From: Paul A. Clayton on
Another obvious (possibly half-way decent) idea: Use the duplicated
register file of a clustered processor design like the Alpha 21264 to
hold distinct contexts.

Such a static partitioning might not be advisable under two
simultaneous threads usually, but at four (reasonably active) threads,
static partitioning might be a net gain in many cases. To allow a
slight increase in support for burst ILP, the inter-cluster forwarding
could write to register caches rather than to the other register file
and these register values could be used for issuing instructions from
the other cluster. The extra write ports in each cluster could then
be used to support two-result operations if desired.

(A two issue per cluster processor might share a multiplier/divider
[possibly replicating enough of a multiplier to support independent 16-
bit by 64-bit multiplications??]. At three issues per cluster
distinct multipliers might make sense.)

(Static partitioning of two threads might make sense when ILP is
relatively low with little benefit from using full issue width issue
for a single thread, when extra registers could be used to support
deeper speculation, or under other circumstances.)

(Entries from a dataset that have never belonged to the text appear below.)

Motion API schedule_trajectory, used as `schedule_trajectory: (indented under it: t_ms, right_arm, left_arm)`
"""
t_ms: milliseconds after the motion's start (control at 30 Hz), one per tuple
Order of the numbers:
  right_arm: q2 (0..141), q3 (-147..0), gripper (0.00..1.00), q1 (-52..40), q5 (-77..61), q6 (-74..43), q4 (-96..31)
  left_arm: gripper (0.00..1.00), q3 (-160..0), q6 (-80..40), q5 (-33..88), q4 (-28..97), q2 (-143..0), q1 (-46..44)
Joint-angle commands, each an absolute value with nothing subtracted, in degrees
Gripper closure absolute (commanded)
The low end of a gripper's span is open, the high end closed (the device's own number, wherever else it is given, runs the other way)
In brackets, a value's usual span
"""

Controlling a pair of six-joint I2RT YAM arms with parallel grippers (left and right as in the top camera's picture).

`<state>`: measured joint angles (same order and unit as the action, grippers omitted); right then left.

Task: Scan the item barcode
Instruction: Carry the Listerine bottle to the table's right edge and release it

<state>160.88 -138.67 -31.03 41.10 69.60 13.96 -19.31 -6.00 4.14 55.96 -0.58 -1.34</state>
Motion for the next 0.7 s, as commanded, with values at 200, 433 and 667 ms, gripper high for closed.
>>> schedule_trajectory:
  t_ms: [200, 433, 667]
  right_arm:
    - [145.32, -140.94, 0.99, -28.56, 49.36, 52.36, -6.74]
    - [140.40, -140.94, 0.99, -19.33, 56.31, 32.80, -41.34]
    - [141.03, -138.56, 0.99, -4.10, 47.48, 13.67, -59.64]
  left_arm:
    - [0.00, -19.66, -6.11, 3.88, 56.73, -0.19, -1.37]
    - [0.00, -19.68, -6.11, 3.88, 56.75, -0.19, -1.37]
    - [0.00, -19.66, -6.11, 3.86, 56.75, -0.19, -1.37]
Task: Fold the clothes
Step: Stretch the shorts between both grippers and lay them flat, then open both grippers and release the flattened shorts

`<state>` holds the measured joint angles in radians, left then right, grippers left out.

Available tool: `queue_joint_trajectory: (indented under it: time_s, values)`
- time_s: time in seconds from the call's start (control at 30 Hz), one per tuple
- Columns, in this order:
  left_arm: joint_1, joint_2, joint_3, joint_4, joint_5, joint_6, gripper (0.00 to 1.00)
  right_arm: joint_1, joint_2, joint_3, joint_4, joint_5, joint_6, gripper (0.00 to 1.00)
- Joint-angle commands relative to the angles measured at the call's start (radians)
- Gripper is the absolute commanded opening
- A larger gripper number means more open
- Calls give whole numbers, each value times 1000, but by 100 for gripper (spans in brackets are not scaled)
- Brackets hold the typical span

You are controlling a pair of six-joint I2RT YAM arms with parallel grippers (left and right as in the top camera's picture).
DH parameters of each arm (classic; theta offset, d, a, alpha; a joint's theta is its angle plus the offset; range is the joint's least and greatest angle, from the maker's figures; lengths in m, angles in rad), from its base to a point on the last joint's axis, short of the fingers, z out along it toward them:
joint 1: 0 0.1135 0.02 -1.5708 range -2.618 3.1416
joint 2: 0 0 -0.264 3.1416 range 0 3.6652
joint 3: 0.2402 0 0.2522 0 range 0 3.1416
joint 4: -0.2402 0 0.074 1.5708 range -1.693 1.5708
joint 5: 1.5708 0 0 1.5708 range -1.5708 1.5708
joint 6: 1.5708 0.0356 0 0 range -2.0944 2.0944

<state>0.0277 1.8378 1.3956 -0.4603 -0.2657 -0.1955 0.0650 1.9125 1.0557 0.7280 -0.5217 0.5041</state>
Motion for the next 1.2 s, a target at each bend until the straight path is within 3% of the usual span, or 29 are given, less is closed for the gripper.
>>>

(Obviously, one could also use such register-duplicating clustering to
support SIMD-like operations.)


Paul A. Clayton
just a technophile
From: Andy 'Krazy' Glew on
On 5/27/2010 3:10 PM, Paul A. Clayton wrote:
> Another obvious (possibly half-way decent) idea: Use the duplicated
> register file of a clustered processor design like the Alpha 21264 to
> hold distinct contexts.

Looks like you have found another way of arriving at, another evolutionary path, to

a) AMD's MCMT (Multicluster Multithreading) as in Bulldozer

b) my MultiStar.

I arrived at it from a different path: (a) thinking that most multicluster uarch for single threads were not very
successful, (b) using multicluster for separate threads, and (c) then trying to go back and use the MCMT to speed up
single thread.

I.e. you

MCST (multicluster singlethread) -> MCMT

me

MCMT -> MCST ?


I wonder what things work out differently when you think this way?


I never liked the inter-cluster bypass of the 21264. Complete bypass networks are expensive; incomplete are a glass
jaw. But, heck, even un-clustered machines now have incomplete bypass networks.

>
> Such a static partitioning might not be advisable under two
> simultaneous threads usually, but at four (reasonably active) threads,
> static partitioning might be a net gain in many cases. To allow a
> slight increase in support for burst ILP, the inter-cluster forwarding
> could write to register caches rather than to the other register file
> and these register values could be used for issuing instructions from
> the other cluster. The extra write ports in each cluster could then
> be used to support two-result operations if desired.
>
> (A two issue per cluster processor might share a multiplier/divider
> [possibly replicating enough of a multiplier to support independent 16-
> bit by 64-bit multiplications??]. At three issues per cluster
> distinct multipliers might make sense.)
>
> (Static partitioning of two threads might make sense when ILP is
> relatively low with little benefit from using full issue width issue
> for a single thread, when extra registers could be used to support
> deeper speculation, or under other circumstances.)
>
> (Obviously, one could also use such register-duplicating clustering to
> support SIMD-like operations.)
>
>
> Paul A. Clayton
> just a technophile

From: Paul A. Clayton on
On May 28, 2:13 am, Andy 'Krazy' Glew <ag-n...(a)patten-glew.net> wrote:
[snip]
> I.e. you
>
> MCST (multicluster singlethread) -> MCMT
>
> me
>
> MCMT -> MCST ?
>
> I wonder what things work out differently when you think this way?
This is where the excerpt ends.